HOW TO COMPLETE THIS TASK >> After finding the line with "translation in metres" in the data below, set down exactly each line through the one with "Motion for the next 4", inclusive, and stop there.

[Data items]
-- Opening Marker --

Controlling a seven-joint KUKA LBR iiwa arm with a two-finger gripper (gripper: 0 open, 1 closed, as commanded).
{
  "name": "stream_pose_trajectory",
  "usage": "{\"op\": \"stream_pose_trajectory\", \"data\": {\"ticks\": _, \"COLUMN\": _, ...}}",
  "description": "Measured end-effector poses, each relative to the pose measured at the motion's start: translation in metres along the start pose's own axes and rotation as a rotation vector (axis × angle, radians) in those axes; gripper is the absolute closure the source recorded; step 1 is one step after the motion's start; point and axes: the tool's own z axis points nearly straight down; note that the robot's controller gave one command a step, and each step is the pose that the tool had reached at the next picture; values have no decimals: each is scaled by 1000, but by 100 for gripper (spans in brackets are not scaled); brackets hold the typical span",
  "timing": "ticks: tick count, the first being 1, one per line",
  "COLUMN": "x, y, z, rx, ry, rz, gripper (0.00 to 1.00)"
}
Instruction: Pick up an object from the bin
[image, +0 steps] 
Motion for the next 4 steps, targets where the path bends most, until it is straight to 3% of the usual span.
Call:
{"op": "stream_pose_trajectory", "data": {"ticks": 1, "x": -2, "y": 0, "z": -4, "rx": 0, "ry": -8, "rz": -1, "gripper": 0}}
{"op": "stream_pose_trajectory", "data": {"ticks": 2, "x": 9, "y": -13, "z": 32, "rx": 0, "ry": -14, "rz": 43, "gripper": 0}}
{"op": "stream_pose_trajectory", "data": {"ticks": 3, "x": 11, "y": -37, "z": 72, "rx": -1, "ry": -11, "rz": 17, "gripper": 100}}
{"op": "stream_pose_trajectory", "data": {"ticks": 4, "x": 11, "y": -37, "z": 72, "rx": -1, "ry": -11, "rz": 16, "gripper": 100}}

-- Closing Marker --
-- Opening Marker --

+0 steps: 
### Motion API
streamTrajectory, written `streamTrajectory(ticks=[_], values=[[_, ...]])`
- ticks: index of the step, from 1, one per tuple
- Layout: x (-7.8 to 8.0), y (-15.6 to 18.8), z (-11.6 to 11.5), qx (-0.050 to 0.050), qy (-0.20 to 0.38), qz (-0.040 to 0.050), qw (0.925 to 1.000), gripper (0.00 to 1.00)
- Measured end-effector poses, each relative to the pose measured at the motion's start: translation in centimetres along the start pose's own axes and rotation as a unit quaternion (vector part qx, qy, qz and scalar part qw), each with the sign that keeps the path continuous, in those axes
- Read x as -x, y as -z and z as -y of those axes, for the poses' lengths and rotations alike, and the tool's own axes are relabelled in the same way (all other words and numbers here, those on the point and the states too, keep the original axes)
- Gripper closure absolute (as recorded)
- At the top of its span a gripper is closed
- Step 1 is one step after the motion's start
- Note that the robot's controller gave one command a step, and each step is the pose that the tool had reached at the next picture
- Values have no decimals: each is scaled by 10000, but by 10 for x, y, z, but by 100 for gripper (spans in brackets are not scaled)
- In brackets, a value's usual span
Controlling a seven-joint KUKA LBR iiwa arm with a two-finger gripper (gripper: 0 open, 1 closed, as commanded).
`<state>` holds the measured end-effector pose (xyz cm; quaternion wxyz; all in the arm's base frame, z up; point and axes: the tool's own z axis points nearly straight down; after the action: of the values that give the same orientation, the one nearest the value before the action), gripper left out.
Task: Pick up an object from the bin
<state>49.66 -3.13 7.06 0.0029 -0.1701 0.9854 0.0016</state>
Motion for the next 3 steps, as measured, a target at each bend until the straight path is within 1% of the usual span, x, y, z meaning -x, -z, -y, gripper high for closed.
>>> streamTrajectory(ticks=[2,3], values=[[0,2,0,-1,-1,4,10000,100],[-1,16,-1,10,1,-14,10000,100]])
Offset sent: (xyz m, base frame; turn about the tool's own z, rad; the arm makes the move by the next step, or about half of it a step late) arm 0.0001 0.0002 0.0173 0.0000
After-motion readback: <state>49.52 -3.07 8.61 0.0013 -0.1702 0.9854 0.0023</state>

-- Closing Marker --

WRITTEN RESPONSE >>
  "description": "Measured end-effector poses, each relative to the pose measured at the motion's start: translation in metres along the start pose's own axes and rotation as a rotation vector (axis × angle, radians) in those axes; gripper is the absolute closure the source recorded; step 1 is one step after the motion's start; point and axes: the tool's own z axis points nearly straight down; note that the robot's controller gave one command a step, and each step is the pose that the tool had reached at the next picture; values have no decimals: each is scaled by 1000, but by 100 for gripper (spans in brackets are not scaled); brackets hold the typical span",
  "timing": "ticks: tick count, the first being 1, one per line",
  "COLUMN": "x, y, z, rx, ry, rz, gripper (0.00 to 1.00)"
}
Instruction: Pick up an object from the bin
[image, +0 steps] 
Motion for the next 4 steps, targets where the path bends most, until it is straight to 3% of the usual span.

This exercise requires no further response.